— Ты забыл о необходимости платить по счетам, — сказал я спокойно. — Ты привел несколько убедительных аргументов в пользу того, что врожденное отвращение
— этот протест против грубых притязаний плоти — у тех людей, что послушны самой жизни, будь они бедными или богатыми, по необходимости должно исчезнуть; и что я, жертва неправильного воспитания, как бы задушил творческую силу свободы, обвинив ее во всяческих грехах… Человек действительно не может, не лицемеря, испытывать подлинное отвращение к действиям, которые он желает совершить. Но человек должен сопоставлять это желаемое с ценой, которую за него потребуют. Наша плоть, если мы обращаемся с ней так мягко, как нам хочется, превращает нас в преступников, и мы подвергаемся наказаниям — тяжелым или легким, уж как получится. Мы оказываемся прикованными к событиям, которые наполовину принадлежат Другому. А этот Другой необозрим для нашего чувственного восприятия. У него свои болезни, свои навязчивые идеи, свое поведение и свой жизненный опыт; и эту свою судьбу он делает мерилом; он мстит или проявляет сладострастие, мечтает совершенно изменить чью-то душу или, наоборот, жалуется и стонет, желая, чтобы кто-то высосал его врожденную сущность. Но кому понравится лакать — таким образом — кровь Ближнего? Или — самому подвергаться мучительным испытаниям? Кто сможет долго поступать во вред самому себе?.. Если ты не хочешь называть то, что я имею в виду, отвращением, тогда назови это страхом — страхом заплатить за свою радость слишком дорого, остаться в итоге одиноким и непонятым, оскверненным, подцепившим какую-нибудь болезнь. Люди боятся последствий, даже если у них нет сил, чтобы уклониться от причины своей деградации… Вот ты говоришь: стол накрыт! Но на нем стоят блюда с грубой пищей, которая по вкусу лишь немногим. Люди хватают эту пищу, поскольку их мучит голод. Но они стали бы более разборчивыми, если бы вдруг со стыдом осознали, что другую, лучшую пищу, которая им понравилась бы, от них утаивают…Он перебил мою пылкую речь. Он сказал:
— Нельзя относиться к жизни так же, как к сновидению. Реальное время, со всеми его реалиями, невозможно сделать не имевшим места в реальности.

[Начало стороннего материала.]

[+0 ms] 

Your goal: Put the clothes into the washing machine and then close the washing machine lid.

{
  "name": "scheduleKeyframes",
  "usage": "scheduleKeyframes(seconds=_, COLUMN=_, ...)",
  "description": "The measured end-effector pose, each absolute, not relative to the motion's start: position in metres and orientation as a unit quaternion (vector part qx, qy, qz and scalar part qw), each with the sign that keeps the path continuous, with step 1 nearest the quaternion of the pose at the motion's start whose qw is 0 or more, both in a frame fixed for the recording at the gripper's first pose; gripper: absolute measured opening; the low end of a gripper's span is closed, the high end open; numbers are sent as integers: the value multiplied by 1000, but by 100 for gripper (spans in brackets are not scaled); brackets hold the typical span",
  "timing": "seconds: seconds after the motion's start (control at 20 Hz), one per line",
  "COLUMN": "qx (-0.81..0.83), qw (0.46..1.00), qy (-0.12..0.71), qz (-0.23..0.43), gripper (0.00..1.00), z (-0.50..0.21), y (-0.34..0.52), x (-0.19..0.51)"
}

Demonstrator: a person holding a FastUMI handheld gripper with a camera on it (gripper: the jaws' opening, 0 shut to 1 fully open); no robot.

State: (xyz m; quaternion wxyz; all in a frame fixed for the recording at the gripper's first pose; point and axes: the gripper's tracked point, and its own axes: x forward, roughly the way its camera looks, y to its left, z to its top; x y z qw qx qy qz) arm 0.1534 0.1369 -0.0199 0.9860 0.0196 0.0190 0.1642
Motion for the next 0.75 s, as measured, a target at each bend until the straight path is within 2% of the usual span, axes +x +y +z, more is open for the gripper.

Единственное, что нам остается, — забвение. Существует благословенный феномен разлуки. Одно не перетекает плавно в другое и не переплетается с ним, образуя гибрид. Настоящее — это узкий шлифованный штрих, на котором будущее подвергается очистке и становится прошлым. Мертвые больше не проснутся. Разве что в сновидении, которое лишено времени, пространства, весомости вещей, которое нисходит на нас, как многосоставное вкусовое ощущение, как теория мироздания, не нашедшая воплощения в реальности. Прибыток, даруемый бодрствованием, это переживание. То есть надежный якорь, брошенный в поток времени; лодка покачивается на мелких волнах реки; она как бы совершает колебания, туда и сюда, на удерживающем ее тросе; она плывет на одном и том же месте, с утра до вечера; и даже ночью, когда человек этого не замечает… Человек может сохранить то, что уже отошло в прошлое, — или отбросить прочь. Многое для нас сохраняется, многое отбрасывается. Мы не способны самостоятельно регулировать свою память… Но когда ты трогаешь радостно покачивающиеся груди — это все же счастье, для мужчины это счастье…— Мы слишком мало знаем, — сказал я уступчиво; но он меня не переубедил.
— Ах, — сказал он, — женщина — она женщина для всех, у кого налилась соком висящая между ляжками гроздь.
Я глупо улыбнулся и почувствовал, что мой взгляд расплылся где-то вдали. Я подумал: Тутайн говорит, чтобы самому поверить в сказанное. Это мнение исходит не от него. Наоборот: он хочет это мнение присвоить.
Он хочет, чтобы реальное мироздание, каким оно получилось, оказалось совершенно безупречным. Он не хочет бороться с Богом. Первый догмат для него не отменен, даже если прочие догматы апостольского символа веры в его сознании потускнели: Credo in unum Deum, patrem omni potentem, factorem coeli et terrae, visibilium omnium et invisibilium[1].Девушек уже не было на борту: шаланды, забравшие их, направились к берегу. Капитан, обливаясь потом, поднялся по забортному трапу. Пароходный винт заработал, и мы двинулись к северу, к экватору. Становилось все жарче.